__Your objective__. A word-for-word copy of the listing is needed. Retype it in full.

__Dataset section__.
━━━━━━━━━━━━━━━━

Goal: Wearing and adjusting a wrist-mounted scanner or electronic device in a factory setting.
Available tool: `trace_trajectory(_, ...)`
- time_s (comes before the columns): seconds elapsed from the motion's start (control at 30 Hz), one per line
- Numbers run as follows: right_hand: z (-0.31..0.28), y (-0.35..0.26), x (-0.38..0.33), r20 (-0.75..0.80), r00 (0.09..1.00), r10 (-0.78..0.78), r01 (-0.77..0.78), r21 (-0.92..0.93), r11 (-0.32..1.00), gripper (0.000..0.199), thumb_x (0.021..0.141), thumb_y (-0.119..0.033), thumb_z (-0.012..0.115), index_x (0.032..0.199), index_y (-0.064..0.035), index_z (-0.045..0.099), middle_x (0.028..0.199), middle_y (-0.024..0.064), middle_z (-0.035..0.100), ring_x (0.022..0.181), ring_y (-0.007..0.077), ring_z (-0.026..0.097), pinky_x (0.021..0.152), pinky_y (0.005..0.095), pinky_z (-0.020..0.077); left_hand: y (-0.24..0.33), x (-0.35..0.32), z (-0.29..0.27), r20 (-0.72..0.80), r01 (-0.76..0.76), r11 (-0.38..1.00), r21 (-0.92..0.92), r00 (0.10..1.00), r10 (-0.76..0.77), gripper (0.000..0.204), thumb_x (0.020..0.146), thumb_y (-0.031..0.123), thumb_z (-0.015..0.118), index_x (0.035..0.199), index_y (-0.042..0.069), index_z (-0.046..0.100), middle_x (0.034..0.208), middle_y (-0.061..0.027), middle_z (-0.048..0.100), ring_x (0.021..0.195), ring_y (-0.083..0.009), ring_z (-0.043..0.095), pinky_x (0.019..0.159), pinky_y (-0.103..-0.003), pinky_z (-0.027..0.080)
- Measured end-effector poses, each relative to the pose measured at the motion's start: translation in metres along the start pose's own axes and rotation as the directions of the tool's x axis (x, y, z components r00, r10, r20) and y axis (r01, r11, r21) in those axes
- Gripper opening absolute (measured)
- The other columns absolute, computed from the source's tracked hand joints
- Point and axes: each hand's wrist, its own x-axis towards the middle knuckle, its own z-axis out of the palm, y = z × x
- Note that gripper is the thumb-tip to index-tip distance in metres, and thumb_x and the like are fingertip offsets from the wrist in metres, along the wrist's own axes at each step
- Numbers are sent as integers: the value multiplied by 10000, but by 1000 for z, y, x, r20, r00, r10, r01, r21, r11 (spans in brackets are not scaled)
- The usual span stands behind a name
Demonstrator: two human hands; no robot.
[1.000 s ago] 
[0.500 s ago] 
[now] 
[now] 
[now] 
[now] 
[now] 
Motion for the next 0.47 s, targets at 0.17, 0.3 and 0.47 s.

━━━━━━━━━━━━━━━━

__Problem solution__.
Goal: Wearing and adjusting a wrist-mounted scanner or electronic device in a factory setting.
Available tool: `trace_trajectory(_, ...)`
- time_s (comes before the columns): seconds elapsed from the motion's start (control at 30 Hz), one per line
- Numbers run as follows: right_hand: z (-0.31..0.28), y (-0.35..0.26), x (-0.38..0.33), r20 (-0.75..0.80), r00 (0.09..1.00), r10 (-0.78..0.78), r01 (-0.77..0.78), r21 (-0.92..0.93), r11 (-0.32..1.00), gripper (0.000..0.199), thumb_x (0.021..0.141), thumb_y (-0.119..0.033), thumb_z (-0.012..0.115), index_x (0.032..0.199), index_y (-0.064..0.035), index_z (-0.045..0.099), middle_x (0.028..0.199), middle_y (-0.024..0.064), middle_z (-0.035..0.100), ring_x (0.022..0.181), ring_y (-0.007..0.077), ring_z (-0.026..0.097), pinky_x (0.021..0.152), pinky_y (0.005..0.095), pinky_z (-0.020..0.077); left_hand: y (-0.24..0.33), x (-0.35..0.32), z (-0.29..0.27), r20 (-0.72..0.80), r01 (-0.76..0.76), r11 (-0.38..1.00), r21 (-0.92..0.92), r00 (0.10..1.00), r10 (-0.76..0.77), gripper (0.000..0.204), thumb_x (0.020..0.146), thumb_y (-0.031..0.123), thumb_z (-0.015..0.118), index_x (0.035..0.199), index_y (-0.042..0.069), index_z (-0.046..0.100), middle_x (0.034..0.208), middle_y (-0.061..0.027), middle_z (-0.048..0.100), ring_x (0.021..0.195), ring_y (-0.083..0.009), ring_z (-0.043..0.095), pinky_x (0.019..0.159), pinky_y (-0.103..-0.003), pinky_z (-0.027..0.080)
- Measured end-effector poses, each relative to the pose measured at the motion's start: translation in metres along the start pose's own axes and rotation as the directions of the tool's x axis (x, y, z components r00, r10, r20) and y axis (r01, r11, r21) in those axes
- Gripper opening absolute (measured)
- The other columns absolute, computed from the source's tracked hand joints
- Point and axes: each hand's wrist, its own x-axis towards the middle knuckle, its own z-axis out of the palm, y = z × x
- Note that gripper is the thumb-tip to index-tip distance in metres, and thumb_x and the like are fingertip offsets from the wrist in metres, along the wrist's own axes at each step
- Numbers are sent as integers: the value multiplied by 10000, but by 1000 for z, y, x, r20, r00, r10, r01, r21, r11 (spans in brackets are not scaled)
- The usual span stands behind a name
Demonstrator: two human hands; no robot.
[1.000 s ago] 
[0.500 s ago] 
[now] 
[now] 
[now] 
[now] 
[now] 
Motion for the next 0.47 s, targets at 0.17, 0.3 and 0.47 s.

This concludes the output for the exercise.